Material for the task below:
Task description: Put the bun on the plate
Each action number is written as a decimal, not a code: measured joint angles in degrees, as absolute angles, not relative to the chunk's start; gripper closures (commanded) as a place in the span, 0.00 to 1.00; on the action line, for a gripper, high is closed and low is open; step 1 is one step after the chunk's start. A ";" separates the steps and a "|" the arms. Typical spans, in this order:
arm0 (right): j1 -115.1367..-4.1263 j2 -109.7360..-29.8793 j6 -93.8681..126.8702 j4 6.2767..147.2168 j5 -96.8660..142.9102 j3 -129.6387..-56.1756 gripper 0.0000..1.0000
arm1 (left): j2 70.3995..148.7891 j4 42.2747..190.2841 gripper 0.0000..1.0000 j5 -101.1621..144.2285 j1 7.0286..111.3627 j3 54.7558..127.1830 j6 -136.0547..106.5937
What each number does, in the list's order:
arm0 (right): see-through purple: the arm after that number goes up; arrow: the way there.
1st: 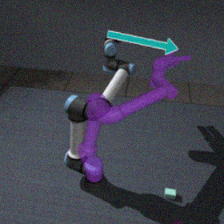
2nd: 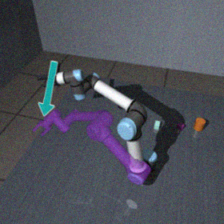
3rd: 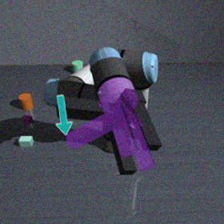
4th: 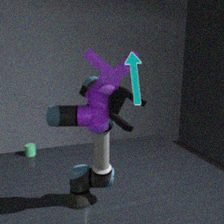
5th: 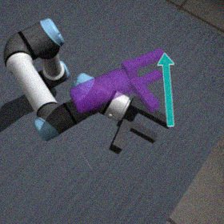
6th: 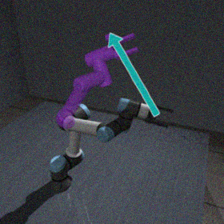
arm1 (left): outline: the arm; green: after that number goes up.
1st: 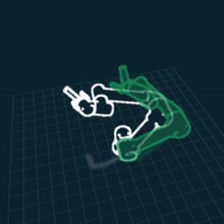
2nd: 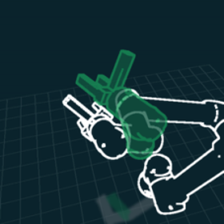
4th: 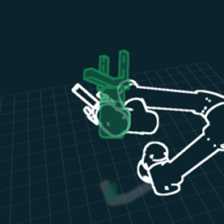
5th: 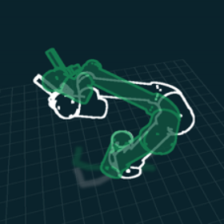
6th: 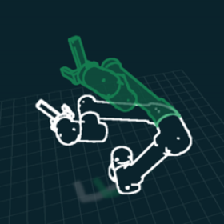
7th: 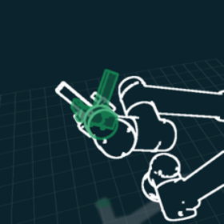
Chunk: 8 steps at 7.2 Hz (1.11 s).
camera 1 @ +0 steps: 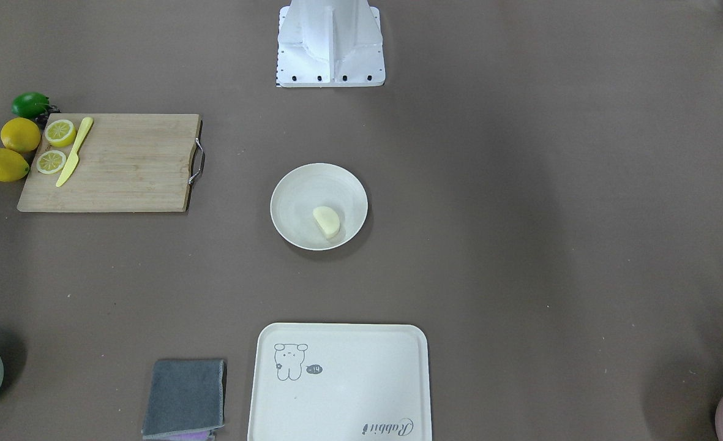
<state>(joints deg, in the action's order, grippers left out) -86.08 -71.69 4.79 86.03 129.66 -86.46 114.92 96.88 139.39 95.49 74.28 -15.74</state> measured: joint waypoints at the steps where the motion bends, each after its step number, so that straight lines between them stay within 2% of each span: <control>1: -86.17 -71.85 5.96 86.02 129.72 -86.25 0.00 | 115.04 96.82 0.02 138.90 95.15 73.61 -15.84; 8: -87.65 -73.92 9.51 85.94 130.37 -86.32 0.00 | 113.87 95.57 0.02 136.09 91.11 72.89 -25.23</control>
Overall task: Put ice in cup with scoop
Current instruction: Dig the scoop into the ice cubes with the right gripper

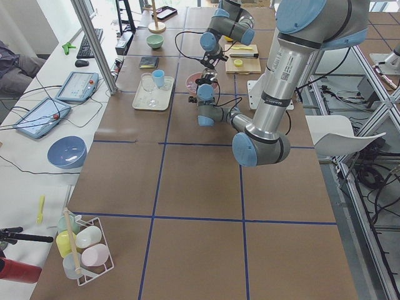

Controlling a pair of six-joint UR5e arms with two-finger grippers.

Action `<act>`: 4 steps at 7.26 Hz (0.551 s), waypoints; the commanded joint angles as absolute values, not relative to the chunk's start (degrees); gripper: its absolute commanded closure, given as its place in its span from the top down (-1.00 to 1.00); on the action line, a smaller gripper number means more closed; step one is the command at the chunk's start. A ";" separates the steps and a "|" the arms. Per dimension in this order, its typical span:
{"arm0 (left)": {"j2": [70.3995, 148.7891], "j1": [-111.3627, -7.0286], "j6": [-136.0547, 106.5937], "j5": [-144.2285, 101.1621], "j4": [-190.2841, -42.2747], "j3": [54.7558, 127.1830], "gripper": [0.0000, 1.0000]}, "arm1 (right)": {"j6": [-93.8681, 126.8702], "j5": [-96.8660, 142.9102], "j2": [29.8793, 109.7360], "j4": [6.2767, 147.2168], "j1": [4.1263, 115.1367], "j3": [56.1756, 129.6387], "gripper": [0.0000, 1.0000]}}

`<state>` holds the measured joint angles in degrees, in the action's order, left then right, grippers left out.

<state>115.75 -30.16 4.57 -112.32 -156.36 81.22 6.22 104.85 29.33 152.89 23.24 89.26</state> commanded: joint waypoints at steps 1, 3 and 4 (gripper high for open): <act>115.75 -30.15 4.57 -112.32 -156.36 81.21 1.00 | 7.46 104.85 32.15 147.24 23.29 89.38 -1.00; 115.75 -30.15 4.57 -112.32 -156.36 81.12 1.00 | 7.91 104.94 34.27 144.07 23.38 90.00 -1.00; 115.75 -30.15 4.57 -112.32 -156.36 81.21 1.00 | 8.35 105.03 36.54 141.27 23.47 91.65 -1.00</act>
<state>115.75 -30.15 4.57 -112.32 -156.36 81.15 7.85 104.95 34.26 144.30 23.39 90.29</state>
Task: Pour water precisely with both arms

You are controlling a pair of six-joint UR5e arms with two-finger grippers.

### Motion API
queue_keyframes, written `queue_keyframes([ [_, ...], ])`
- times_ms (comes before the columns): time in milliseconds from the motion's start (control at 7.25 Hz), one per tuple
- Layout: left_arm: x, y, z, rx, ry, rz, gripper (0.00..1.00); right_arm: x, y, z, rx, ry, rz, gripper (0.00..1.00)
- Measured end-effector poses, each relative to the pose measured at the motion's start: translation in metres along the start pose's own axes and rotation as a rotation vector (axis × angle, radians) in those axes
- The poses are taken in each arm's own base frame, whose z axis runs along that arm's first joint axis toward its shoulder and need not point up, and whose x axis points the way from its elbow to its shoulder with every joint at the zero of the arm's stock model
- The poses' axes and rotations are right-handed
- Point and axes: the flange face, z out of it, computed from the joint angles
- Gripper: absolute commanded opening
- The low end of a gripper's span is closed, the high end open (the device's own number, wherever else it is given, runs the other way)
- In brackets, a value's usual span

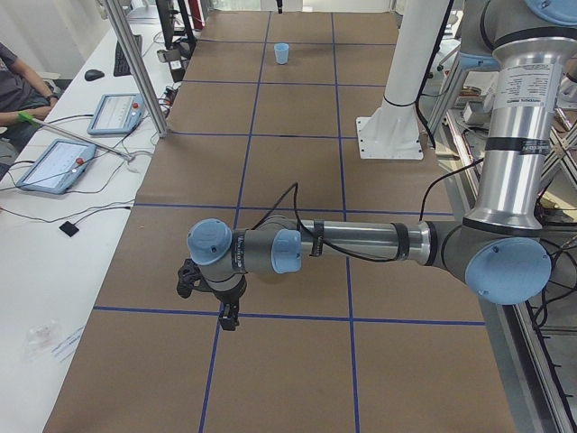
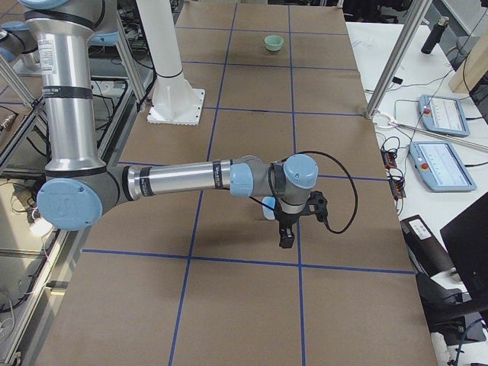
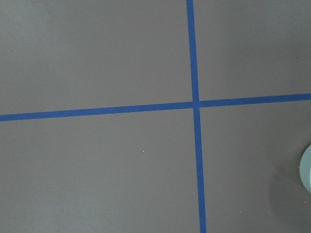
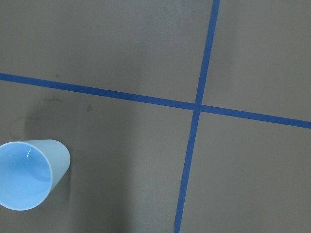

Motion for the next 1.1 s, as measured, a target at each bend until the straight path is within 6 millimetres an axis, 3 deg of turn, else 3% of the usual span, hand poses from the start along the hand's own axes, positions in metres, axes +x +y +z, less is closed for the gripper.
queue_keyframes([
  [1103,-0.0015,0.0056,0.0057,0.000,0.008,0.003,1.00,-0.0042,0.0095,-0.0090,0.023,0.001,-0.010,1.00],
])
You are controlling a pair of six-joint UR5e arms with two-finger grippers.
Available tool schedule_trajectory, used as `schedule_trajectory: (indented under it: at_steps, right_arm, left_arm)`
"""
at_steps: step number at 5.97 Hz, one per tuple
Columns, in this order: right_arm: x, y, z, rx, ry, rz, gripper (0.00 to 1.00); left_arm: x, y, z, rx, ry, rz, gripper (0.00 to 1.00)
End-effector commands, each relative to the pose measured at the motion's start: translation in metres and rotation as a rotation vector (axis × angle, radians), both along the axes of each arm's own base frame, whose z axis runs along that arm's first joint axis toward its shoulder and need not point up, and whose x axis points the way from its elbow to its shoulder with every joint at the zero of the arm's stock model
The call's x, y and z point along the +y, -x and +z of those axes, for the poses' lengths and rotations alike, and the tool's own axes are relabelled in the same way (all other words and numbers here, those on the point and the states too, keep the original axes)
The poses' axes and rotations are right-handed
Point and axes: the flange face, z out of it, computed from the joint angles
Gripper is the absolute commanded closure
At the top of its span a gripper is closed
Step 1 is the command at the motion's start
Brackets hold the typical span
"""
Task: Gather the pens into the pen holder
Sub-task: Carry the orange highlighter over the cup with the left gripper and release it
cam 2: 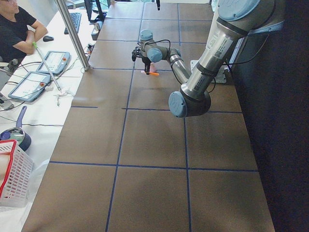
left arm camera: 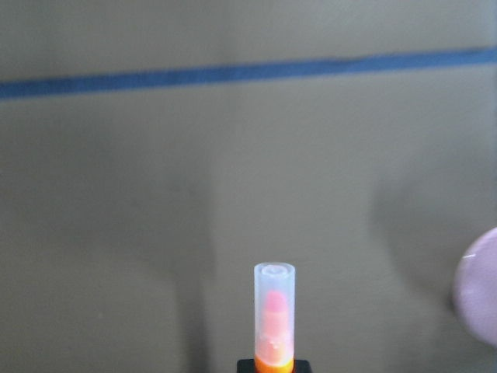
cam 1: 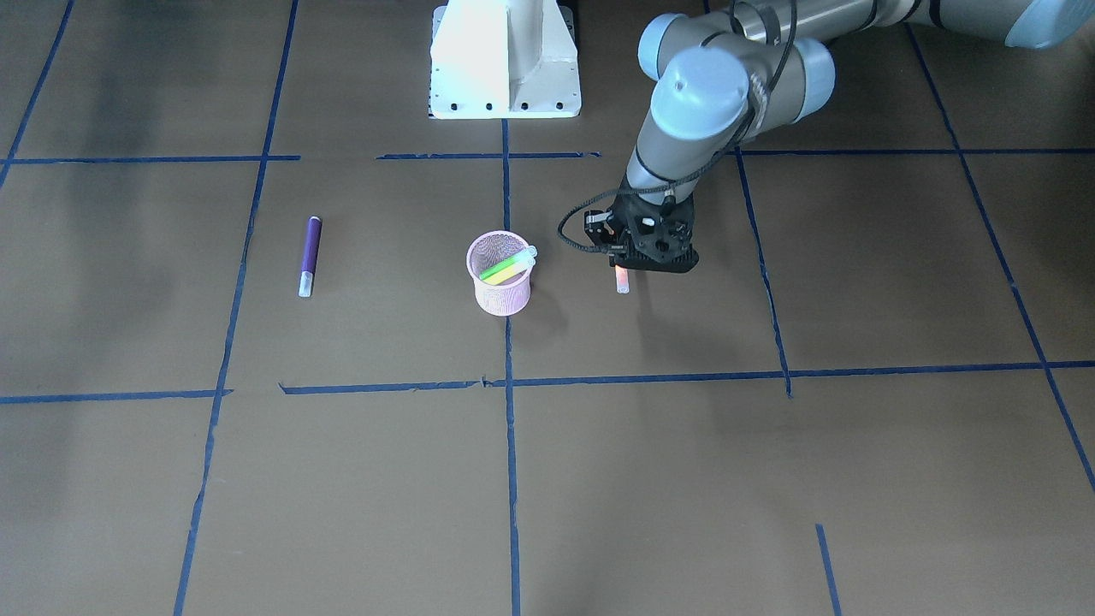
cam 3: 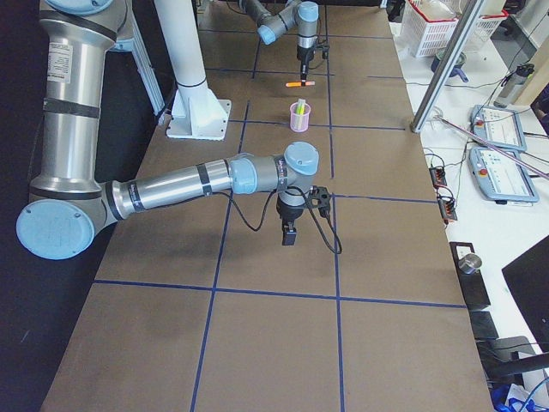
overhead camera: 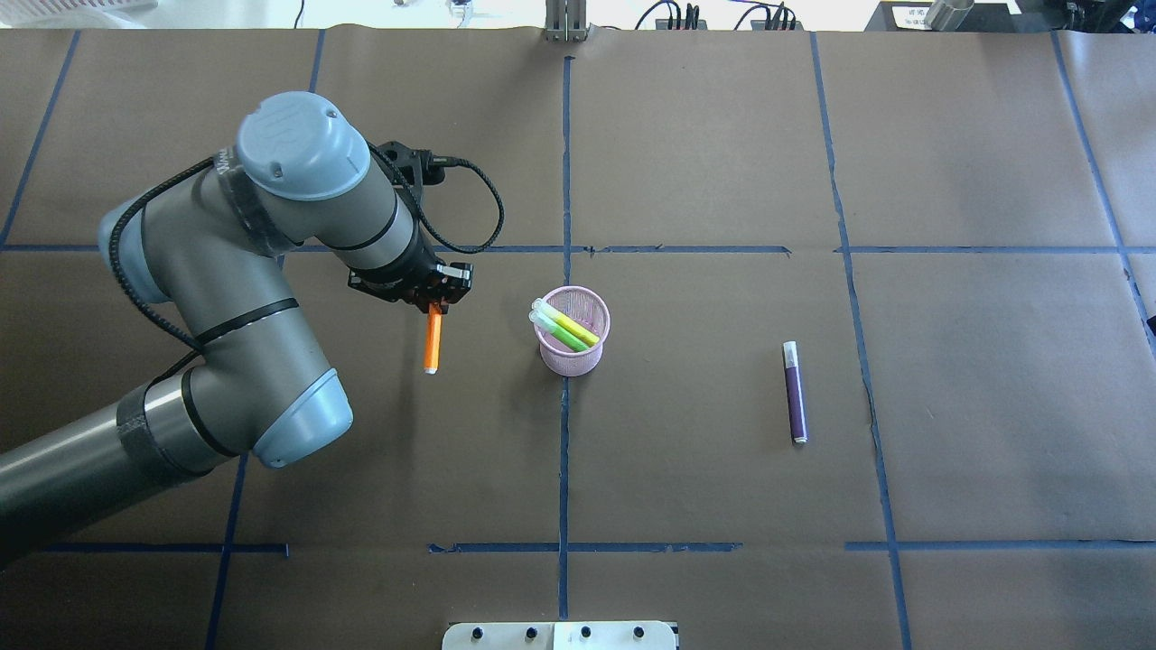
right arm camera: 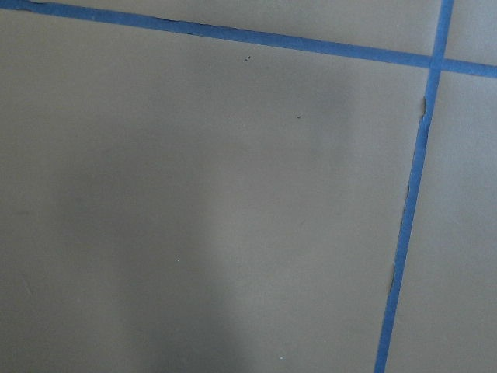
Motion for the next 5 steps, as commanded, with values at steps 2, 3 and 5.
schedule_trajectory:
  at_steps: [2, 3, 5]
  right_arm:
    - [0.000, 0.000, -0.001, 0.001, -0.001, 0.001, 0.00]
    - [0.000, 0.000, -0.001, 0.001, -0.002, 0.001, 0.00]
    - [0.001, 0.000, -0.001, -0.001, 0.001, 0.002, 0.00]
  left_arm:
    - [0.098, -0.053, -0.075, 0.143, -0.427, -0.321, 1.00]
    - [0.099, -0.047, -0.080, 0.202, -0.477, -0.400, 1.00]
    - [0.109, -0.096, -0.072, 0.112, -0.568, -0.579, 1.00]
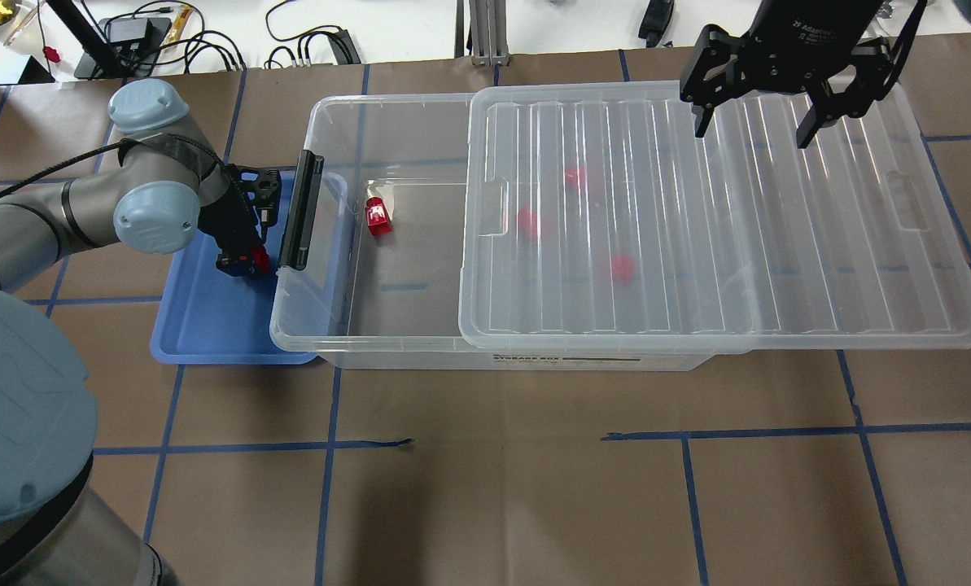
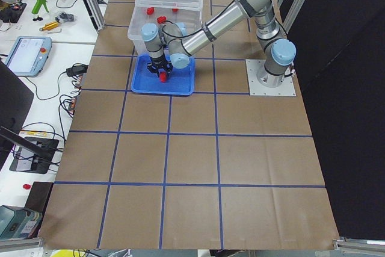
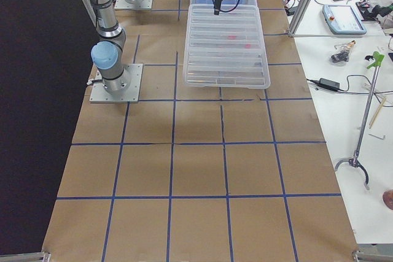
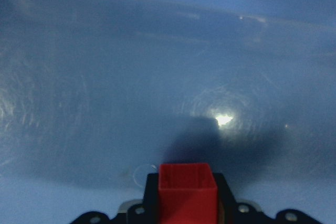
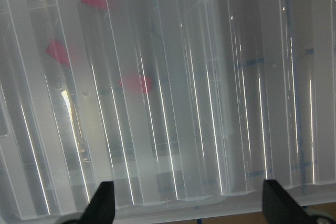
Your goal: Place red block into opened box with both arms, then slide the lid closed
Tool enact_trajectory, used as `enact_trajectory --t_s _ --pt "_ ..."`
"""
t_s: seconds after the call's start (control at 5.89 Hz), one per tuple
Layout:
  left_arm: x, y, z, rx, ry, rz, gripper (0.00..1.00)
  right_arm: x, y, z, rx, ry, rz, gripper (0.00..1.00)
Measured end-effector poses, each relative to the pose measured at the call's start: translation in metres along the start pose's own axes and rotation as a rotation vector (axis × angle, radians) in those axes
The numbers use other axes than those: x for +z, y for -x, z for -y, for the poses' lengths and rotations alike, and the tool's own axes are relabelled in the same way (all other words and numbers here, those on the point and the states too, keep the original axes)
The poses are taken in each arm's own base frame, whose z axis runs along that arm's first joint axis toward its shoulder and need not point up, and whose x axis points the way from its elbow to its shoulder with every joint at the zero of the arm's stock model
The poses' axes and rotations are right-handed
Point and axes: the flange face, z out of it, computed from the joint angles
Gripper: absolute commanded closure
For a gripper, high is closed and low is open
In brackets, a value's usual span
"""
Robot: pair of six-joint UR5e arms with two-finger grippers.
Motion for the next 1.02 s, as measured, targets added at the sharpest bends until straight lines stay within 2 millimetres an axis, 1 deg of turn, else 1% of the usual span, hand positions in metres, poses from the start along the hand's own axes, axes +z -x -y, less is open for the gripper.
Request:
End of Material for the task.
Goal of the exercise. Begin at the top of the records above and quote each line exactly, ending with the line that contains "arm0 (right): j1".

Result for this exercise.
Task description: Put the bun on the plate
Each action number is written as a decimal, not a code: measured joint angles in degrees, as absolute angles, not relative to the chunk's start; gripper closures (commanded) as a place in the span, 0.00 to 1.00; on the action line, for a gripper, high is closed and low is open; step 1 is one step after the chunk's start. A ";" separates the steps and a "|" the arms. Typical spans, in this order:
arm0 (right): j1 -115.1367..-4.1263 j2 -109.7360..-29.8793 j6 -93.8681..126.8702 j4 6.2767..147.2168 j5 -96.8660..142.9102 j3 -129.6387..-56.1756 gripper 0.0000..1.0000

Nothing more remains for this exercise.